We join newspapers across the state in expressing outrage over the judge’s ruling because of the chilling effect it has on the public’s right to know.

The Legislature went out of its way to enact a prohibition against secret ballots after the Colorado Court of Appeals ruled that the Fort Morgan City Council did not violate Colorado’s Sunshine Law when it used anonymous written ballots to appoint two council members and a municipal judge in 2009 and 2010.

The two-year-old law, HB12-1169, says local governing bodies cannot adopt “any proposed policy, position, resolution, rule or regulation or take formal action” by secret ballot.

This tightening of Colorado’s Open Meetings Law should have sent a clear message to elected officials not to try such shenanigans in the future. So, it came as a shock that a judge refused to invalidate the outcome of an Arvada City Council voting process that made use of secret ballots.

The council’s final vote was made in a public manner, but only after four secret ballots to eliminate candidates for an open council seat.

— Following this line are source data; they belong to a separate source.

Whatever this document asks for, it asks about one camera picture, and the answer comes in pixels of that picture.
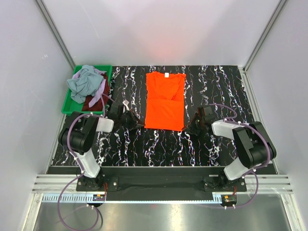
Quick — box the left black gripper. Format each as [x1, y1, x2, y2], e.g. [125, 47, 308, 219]
[118, 109, 145, 131]

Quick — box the orange t shirt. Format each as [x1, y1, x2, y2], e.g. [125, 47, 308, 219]
[145, 71, 186, 131]

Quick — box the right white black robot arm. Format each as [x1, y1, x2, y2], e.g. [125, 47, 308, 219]
[184, 115, 277, 191]

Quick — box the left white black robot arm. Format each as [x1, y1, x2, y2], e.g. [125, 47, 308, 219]
[58, 109, 145, 191]

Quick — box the dark red t shirt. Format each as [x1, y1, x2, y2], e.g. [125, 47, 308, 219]
[81, 73, 110, 112]

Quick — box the lilac t shirt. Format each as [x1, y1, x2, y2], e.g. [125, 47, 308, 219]
[67, 65, 109, 111]

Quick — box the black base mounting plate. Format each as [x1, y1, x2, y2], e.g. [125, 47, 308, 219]
[77, 167, 247, 203]

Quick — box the grey-blue t shirt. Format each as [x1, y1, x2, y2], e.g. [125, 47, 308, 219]
[67, 65, 105, 104]

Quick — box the green plastic tray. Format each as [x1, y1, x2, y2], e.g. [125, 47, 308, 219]
[62, 65, 112, 116]

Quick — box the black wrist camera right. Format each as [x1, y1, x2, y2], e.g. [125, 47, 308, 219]
[197, 105, 216, 123]

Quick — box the white slotted cable duct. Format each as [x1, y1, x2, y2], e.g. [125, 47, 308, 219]
[42, 194, 224, 203]

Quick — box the right aluminium corner post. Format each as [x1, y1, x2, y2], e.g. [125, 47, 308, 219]
[243, 0, 288, 73]

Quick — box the aluminium corner post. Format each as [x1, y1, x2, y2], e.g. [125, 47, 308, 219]
[243, 0, 288, 73]
[34, 0, 76, 70]

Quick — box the left aluminium corner post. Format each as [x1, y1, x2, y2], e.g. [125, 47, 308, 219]
[34, 0, 76, 70]

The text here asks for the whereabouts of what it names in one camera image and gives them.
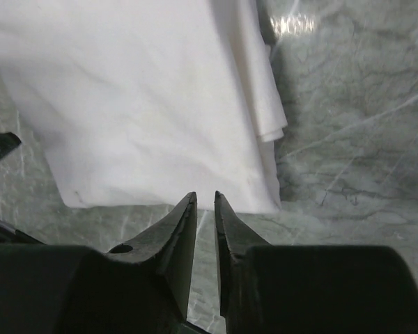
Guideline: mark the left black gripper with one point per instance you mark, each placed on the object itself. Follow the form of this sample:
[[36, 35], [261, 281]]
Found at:
[[8, 234]]

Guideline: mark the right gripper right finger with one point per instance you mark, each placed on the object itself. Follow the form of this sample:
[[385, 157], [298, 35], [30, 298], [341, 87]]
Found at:
[[265, 288]]

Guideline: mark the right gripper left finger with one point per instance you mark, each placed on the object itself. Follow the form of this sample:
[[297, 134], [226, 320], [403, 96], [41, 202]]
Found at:
[[140, 286]]

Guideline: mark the white t shirt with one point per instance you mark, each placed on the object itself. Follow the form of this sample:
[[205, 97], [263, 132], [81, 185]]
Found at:
[[141, 102]]

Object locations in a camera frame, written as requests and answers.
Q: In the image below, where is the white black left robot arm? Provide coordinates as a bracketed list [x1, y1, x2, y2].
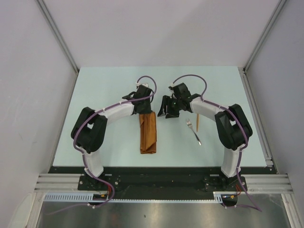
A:
[71, 84, 156, 190]

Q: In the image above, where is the white slotted cable duct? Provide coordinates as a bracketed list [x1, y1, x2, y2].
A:
[44, 193, 223, 205]

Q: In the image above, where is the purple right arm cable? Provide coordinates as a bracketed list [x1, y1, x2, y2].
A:
[169, 74, 263, 212]

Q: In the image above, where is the right aluminium side rail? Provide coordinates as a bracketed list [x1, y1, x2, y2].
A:
[238, 67, 275, 167]

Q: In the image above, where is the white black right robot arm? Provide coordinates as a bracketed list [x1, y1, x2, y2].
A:
[158, 83, 253, 190]

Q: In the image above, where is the orange-brown cloth napkin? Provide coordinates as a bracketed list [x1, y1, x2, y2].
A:
[139, 112, 157, 154]

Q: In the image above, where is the orange plastic spoon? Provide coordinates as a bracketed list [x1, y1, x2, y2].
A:
[196, 114, 200, 132]

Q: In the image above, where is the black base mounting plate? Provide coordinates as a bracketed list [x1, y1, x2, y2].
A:
[49, 167, 277, 201]

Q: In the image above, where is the aluminium front frame rail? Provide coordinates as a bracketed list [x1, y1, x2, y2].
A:
[34, 174, 293, 194]

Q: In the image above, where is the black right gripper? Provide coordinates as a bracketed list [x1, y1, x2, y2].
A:
[158, 95, 182, 119]

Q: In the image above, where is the aluminium corner post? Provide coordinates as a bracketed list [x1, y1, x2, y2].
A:
[35, 0, 80, 75]
[242, 0, 289, 73]

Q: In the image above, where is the left aluminium corner post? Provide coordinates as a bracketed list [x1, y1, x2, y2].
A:
[35, 0, 80, 75]

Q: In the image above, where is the right aluminium corner post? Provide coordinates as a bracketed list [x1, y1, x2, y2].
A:
[242, 0, 289, 73]

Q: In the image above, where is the silver metal fork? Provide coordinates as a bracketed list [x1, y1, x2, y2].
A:
[186, 119, 202, 146]

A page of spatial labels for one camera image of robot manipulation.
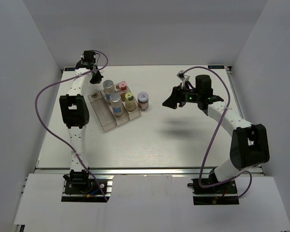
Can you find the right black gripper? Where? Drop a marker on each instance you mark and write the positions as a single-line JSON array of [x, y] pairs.
[[176, 96]]

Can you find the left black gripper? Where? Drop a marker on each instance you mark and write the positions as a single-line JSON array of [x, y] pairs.
[[97, 79]]

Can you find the pink cap spice bottle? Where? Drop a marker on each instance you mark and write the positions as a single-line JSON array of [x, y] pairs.
[[123, 89]]

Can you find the silver lid jar blue label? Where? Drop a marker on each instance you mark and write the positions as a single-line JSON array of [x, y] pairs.
[[116, 104]]

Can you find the yellow cap white bottle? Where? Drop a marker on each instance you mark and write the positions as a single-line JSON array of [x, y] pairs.
[[130, 102]]

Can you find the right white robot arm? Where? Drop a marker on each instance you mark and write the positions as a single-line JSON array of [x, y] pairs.
[[249, 142]]

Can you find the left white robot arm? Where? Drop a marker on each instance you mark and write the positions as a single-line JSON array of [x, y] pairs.
[[74, 110]]

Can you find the left clear organizer tray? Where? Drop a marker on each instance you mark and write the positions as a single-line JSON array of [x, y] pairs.
[[102, 110]]

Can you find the white lid jar right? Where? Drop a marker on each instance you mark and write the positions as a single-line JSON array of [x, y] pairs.
[[143, 99]]

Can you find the right clear organizer tray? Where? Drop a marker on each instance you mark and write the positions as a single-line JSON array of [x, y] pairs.
[[134, 114]]

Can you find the blue sticker right corner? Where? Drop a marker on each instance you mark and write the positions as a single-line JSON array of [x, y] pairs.
[[216, 67]]

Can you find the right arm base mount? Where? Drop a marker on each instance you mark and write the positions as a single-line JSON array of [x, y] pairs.
[[224, 194]]

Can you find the aluminium front rail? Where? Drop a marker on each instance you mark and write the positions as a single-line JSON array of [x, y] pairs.
[[124, 171]]

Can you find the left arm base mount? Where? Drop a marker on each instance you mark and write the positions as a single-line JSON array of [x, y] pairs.
[[81, 187]]

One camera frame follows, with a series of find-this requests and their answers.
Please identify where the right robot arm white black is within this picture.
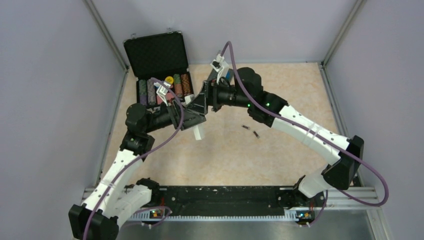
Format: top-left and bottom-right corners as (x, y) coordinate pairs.
(187, 67), (364, 206)

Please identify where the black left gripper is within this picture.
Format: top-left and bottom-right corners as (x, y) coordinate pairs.
(144, 96), (206, 133)

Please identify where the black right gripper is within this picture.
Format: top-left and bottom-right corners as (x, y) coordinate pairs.
(186, 77), (251, 116)

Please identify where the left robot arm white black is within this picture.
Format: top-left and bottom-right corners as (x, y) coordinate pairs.
(68, 100), (208, 240)

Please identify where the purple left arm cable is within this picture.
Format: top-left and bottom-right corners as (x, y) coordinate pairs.
(82, 77), (185, 240)

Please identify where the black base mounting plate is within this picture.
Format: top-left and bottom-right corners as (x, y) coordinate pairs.
(147, 186), (325, 217)

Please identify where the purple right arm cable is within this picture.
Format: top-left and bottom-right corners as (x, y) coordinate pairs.
(221, 41), (389, 208)

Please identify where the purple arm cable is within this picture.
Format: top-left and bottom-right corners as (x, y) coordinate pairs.
(221, 41), (389, 208)
(82, 77), (185, 240)

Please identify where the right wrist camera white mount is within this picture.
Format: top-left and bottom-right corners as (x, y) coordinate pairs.
(210, 53), (230, 82)

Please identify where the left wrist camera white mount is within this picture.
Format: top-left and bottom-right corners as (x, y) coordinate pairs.
(154, 81), (172, 106)

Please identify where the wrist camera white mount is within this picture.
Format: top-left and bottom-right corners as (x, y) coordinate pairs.
(210, 53), (230, 82)
(154, 81), (172, 106)

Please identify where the white remote control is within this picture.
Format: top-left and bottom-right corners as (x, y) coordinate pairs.
(184, 94), (205, 141)

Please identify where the yellow poker chip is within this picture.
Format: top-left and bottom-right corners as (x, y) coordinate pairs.
(164, 76), (174, 85)

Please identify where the black poker chip case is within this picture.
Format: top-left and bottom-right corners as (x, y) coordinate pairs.
(123, 31), (194, 108)

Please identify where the grey lego baseplate with bricks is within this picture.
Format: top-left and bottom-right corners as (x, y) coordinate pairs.
(225, 68), (234, 84)

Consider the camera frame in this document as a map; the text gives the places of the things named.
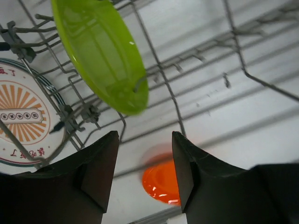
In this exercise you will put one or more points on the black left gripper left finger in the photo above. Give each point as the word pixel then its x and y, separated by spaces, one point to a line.
pixel 74 190

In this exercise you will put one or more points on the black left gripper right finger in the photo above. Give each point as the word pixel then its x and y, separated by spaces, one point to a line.
pixel 214 192

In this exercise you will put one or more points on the orange plastic plate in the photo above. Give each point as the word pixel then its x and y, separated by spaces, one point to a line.
pixel 160 181

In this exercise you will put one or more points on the white plate orange sunburst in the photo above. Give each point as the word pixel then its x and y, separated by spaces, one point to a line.
pixel 26 111

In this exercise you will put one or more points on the green plastic plate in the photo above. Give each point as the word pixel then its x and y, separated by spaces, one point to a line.
pixel 103 52

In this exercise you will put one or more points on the grey wire dish rack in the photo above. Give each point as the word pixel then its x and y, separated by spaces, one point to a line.
pixel 223 72

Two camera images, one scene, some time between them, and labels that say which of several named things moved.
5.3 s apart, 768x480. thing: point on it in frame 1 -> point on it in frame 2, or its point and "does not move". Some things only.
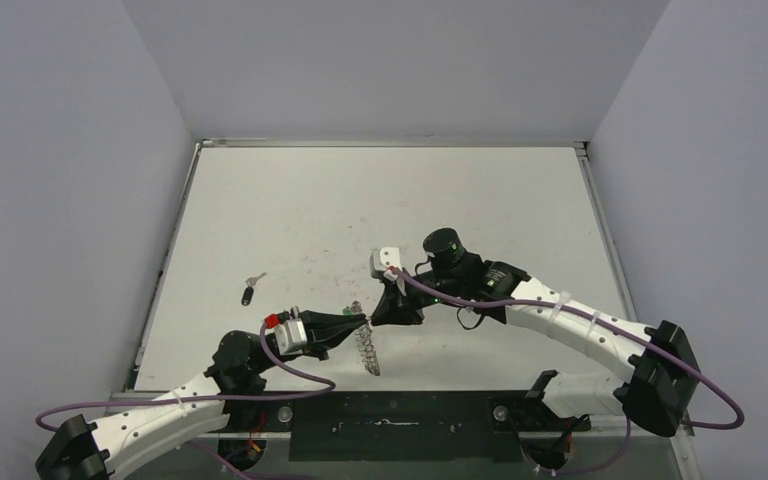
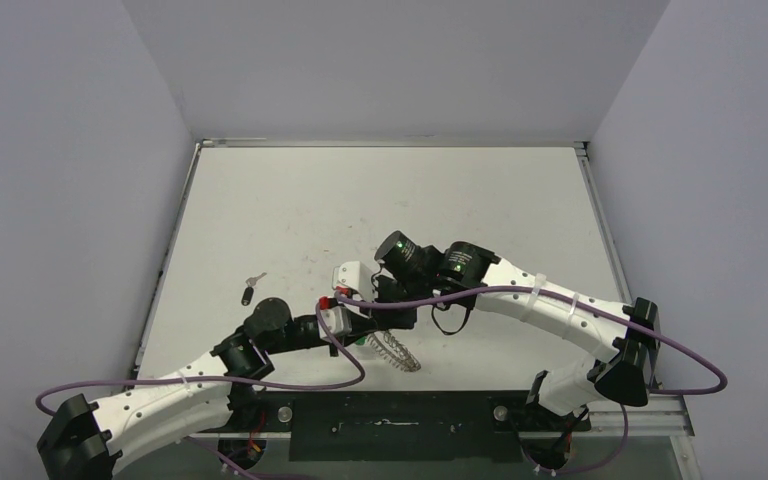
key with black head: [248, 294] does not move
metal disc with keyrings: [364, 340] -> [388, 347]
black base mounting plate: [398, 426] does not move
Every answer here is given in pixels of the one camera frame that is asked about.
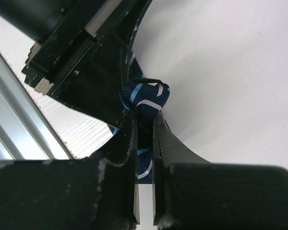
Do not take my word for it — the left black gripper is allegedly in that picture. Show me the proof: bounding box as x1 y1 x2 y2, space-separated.
0 0 151 127

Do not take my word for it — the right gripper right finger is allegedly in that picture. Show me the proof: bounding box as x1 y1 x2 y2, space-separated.
153 113 288 230

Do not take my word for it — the aluminium front rail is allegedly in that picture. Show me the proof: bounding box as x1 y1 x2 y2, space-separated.
0 53 73 161

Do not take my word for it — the navy blue striped tie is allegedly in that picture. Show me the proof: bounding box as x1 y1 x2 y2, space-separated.
119 54 170 184

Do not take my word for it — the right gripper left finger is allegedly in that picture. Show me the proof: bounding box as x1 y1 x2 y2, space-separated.
0 116 140 230

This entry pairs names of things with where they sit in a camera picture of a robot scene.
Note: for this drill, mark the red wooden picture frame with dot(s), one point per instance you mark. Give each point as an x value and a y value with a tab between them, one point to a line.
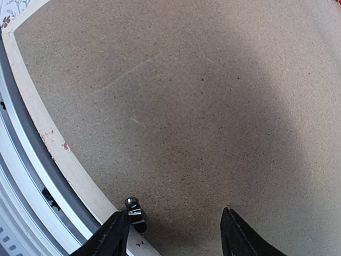
58	147

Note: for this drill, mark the brown cardboard backing board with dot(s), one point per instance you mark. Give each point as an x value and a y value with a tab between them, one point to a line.
194	106

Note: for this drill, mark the floral patterned table cover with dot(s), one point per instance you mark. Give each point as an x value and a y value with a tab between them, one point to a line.
11	9

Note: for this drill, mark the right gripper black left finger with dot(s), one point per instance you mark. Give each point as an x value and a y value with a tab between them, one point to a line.
110	239

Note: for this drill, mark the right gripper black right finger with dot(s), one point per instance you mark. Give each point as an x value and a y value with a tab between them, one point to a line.
239	238

Arvada resident Russell Weisfield filed suit after the council’s Jan. 10 vote to elect Jerry Marks.

But Jefferson County District Judge Margie Enquist ruled that Weisfield had no standing to sue because he wasn’t an injured party. Rather than ruling on whether the council broke the law, the judge attached conditions to Weisfield’s right to know.

Enquist wrote that Weisfield had not “sufficiently alleged an injury-in-fact,” because he was not one of the finalists eliminated by the council’s voting procedure and he didn’t contend that he had an individual interest in the outcome.

Ludicrous. Weisfield and every other citizen represented by the Arvada City Council were injured when the council violated the law protecting the public from secret voting. The law specifically says that “any citizen of the state” has the right to go to court in response to violations. The very point of Colorado’s Sunshine Law is that the public’s business may not be conducted in secret. Transparency in government should be for all citizens, not just those who can prove they’ve been individually harmed.

Rather than enforcing a clearly defined provision of law, the judge went far afield in providing a way around it.

“If left uncorrected on appeal, the judge’s ruling would essentially render the Open Meetings Law a dead letter, unenforceable by anyone who did not suffer a direct injury as a result of a violation of the statute,” said attorney Steven Zansberg, president of the Colorado Freedom of Information Coalition. “That is plainly not the intent of, nor the statutory text codified by, the General Assembly.”

Weisfield’s lawyer has indicated that an appeal is imminent. We’re confident that an appellate review will correct this aberration. Nevertheless, Rep. Bob Gardner, R-Colorado Springs, wants to introduce a bill this session to clarify that all members of the public have standing to contest violations of the ban on secret ballots — not just injured parties.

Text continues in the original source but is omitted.